◆ HOW TO COMPLETE THIS TASK ◆
Go through each line of the records below and count those with the word "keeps". Give only the count.

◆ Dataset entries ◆

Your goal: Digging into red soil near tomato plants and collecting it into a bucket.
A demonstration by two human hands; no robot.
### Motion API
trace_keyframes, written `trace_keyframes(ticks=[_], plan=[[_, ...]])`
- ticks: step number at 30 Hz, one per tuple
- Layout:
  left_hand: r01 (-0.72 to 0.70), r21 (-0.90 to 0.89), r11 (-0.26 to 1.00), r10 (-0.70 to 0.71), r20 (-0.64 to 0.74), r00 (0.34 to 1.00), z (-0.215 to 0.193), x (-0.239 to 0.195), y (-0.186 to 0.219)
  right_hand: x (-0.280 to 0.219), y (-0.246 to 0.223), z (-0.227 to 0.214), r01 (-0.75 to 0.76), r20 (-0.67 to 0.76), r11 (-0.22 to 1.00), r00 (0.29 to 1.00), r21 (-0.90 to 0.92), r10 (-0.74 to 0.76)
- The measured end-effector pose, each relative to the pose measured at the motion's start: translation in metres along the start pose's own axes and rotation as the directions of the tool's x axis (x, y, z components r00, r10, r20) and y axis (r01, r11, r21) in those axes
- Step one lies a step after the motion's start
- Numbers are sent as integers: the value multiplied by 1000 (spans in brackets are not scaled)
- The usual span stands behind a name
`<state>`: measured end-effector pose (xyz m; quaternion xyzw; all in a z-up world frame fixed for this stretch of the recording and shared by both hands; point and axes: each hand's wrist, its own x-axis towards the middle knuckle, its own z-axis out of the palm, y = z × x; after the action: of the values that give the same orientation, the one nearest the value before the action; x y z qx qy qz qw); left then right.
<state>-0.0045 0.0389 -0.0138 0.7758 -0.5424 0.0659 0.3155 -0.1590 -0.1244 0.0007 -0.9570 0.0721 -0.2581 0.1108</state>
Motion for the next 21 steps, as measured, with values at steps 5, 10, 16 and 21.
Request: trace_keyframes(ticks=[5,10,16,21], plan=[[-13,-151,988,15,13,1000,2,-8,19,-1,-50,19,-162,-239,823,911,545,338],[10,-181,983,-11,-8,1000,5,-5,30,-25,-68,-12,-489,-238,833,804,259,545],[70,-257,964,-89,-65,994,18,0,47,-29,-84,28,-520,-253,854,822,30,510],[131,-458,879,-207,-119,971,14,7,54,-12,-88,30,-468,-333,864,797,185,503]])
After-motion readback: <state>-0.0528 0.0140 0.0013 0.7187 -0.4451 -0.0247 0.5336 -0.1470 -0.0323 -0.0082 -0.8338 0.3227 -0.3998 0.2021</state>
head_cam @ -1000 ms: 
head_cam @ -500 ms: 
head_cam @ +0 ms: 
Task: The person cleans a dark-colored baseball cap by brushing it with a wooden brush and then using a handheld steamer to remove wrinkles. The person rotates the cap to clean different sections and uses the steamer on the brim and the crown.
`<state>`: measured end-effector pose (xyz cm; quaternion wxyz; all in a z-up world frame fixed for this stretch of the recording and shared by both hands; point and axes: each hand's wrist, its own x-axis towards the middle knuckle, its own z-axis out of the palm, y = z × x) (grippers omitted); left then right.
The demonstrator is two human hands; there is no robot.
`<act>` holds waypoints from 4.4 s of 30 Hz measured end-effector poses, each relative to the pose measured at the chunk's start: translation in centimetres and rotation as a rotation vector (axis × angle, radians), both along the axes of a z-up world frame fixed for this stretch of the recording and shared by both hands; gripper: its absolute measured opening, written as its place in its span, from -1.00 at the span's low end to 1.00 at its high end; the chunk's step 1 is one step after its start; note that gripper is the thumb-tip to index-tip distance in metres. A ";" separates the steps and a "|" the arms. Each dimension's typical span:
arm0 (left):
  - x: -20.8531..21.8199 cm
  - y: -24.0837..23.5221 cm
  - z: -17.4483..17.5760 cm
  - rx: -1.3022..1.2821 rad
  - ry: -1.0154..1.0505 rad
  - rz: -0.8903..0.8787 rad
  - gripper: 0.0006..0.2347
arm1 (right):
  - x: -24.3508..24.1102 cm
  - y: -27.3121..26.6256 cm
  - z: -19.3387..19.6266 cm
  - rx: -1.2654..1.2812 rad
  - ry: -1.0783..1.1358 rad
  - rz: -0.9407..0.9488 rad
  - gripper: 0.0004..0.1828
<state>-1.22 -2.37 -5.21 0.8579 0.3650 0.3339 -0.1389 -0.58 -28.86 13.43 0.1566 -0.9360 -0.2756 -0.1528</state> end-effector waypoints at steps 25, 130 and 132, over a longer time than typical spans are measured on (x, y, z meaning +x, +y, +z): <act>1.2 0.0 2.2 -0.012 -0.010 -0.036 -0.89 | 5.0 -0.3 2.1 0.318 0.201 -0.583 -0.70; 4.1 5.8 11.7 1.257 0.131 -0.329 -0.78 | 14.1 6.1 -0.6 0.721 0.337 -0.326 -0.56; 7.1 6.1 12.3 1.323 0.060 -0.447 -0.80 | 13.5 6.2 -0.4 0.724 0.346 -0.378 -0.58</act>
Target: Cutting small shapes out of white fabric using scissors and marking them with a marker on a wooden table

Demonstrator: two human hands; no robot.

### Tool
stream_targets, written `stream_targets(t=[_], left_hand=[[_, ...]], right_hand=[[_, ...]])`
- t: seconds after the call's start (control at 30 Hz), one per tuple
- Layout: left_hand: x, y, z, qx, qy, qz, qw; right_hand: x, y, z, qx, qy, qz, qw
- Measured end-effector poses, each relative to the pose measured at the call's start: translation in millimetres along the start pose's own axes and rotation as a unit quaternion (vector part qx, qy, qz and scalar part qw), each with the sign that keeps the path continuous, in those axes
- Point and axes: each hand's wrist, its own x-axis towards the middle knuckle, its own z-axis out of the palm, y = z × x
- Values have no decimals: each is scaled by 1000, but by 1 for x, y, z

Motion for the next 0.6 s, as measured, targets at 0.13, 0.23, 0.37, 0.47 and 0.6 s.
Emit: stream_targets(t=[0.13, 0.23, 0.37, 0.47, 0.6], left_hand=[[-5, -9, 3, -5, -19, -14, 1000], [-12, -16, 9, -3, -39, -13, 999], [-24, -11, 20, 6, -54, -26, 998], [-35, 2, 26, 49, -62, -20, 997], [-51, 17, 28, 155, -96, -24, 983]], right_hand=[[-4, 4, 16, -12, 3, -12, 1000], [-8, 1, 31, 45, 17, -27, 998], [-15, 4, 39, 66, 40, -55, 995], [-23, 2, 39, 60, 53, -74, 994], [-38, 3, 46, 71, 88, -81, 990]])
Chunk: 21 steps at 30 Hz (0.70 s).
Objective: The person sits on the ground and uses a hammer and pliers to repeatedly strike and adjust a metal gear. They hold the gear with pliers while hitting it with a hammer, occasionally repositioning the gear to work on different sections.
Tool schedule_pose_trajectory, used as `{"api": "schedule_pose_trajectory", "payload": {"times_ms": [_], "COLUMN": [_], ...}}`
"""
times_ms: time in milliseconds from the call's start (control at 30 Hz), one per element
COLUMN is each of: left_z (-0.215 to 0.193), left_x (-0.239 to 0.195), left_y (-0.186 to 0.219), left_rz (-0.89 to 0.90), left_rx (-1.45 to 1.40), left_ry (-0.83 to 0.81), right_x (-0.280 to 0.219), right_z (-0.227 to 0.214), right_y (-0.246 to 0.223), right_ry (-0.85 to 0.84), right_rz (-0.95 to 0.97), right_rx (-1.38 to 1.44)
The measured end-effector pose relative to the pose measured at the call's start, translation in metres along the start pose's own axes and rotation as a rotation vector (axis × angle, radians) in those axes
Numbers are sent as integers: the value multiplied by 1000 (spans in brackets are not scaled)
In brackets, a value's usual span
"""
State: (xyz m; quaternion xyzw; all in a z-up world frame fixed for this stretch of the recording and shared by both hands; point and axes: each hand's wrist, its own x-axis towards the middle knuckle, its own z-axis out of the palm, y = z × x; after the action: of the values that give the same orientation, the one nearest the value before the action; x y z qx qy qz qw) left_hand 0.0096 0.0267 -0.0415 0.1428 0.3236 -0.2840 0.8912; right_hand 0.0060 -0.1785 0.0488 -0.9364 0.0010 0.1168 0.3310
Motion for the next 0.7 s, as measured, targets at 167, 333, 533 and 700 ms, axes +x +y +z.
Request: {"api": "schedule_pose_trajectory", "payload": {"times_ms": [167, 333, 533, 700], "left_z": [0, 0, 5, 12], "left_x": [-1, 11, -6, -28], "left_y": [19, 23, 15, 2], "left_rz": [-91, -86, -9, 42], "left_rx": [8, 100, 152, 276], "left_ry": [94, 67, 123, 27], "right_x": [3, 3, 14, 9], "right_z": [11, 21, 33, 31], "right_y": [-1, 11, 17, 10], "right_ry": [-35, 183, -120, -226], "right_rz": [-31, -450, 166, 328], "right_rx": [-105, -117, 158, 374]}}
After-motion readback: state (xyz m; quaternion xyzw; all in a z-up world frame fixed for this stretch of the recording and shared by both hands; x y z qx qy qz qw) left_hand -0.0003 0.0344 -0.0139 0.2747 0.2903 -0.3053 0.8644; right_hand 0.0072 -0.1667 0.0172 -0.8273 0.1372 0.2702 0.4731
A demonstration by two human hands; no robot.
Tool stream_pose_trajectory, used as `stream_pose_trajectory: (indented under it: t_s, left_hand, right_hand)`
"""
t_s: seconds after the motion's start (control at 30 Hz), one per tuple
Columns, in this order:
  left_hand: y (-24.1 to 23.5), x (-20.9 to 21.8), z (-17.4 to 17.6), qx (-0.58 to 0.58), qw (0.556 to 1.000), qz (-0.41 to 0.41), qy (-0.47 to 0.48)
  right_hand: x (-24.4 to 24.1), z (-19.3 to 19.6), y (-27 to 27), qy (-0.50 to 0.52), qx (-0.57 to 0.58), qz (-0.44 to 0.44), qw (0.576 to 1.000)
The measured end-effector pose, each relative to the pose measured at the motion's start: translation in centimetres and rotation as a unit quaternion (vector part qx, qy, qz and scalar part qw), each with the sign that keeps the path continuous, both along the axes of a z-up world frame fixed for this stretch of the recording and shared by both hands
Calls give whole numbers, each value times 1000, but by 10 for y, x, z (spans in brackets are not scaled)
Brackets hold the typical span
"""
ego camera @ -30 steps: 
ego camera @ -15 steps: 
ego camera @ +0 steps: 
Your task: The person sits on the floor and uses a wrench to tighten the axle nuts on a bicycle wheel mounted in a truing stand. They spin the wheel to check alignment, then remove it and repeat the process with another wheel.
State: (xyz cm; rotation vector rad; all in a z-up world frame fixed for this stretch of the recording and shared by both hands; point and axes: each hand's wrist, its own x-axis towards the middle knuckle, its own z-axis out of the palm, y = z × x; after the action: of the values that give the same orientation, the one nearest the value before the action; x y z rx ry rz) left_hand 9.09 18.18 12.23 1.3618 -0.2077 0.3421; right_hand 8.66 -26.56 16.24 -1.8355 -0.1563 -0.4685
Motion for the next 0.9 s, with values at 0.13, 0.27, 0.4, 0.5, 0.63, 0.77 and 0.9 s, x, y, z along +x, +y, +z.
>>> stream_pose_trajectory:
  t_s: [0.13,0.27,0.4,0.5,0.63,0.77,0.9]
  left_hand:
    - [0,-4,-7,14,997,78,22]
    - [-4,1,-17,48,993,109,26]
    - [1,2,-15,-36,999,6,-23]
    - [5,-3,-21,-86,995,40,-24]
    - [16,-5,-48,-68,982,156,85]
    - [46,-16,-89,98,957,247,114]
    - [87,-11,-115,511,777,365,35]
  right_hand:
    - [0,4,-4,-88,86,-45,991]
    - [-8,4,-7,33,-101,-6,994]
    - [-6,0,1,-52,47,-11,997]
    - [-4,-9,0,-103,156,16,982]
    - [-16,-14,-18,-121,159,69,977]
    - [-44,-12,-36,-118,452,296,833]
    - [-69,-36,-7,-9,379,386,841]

◆ SOLUTION ◆
2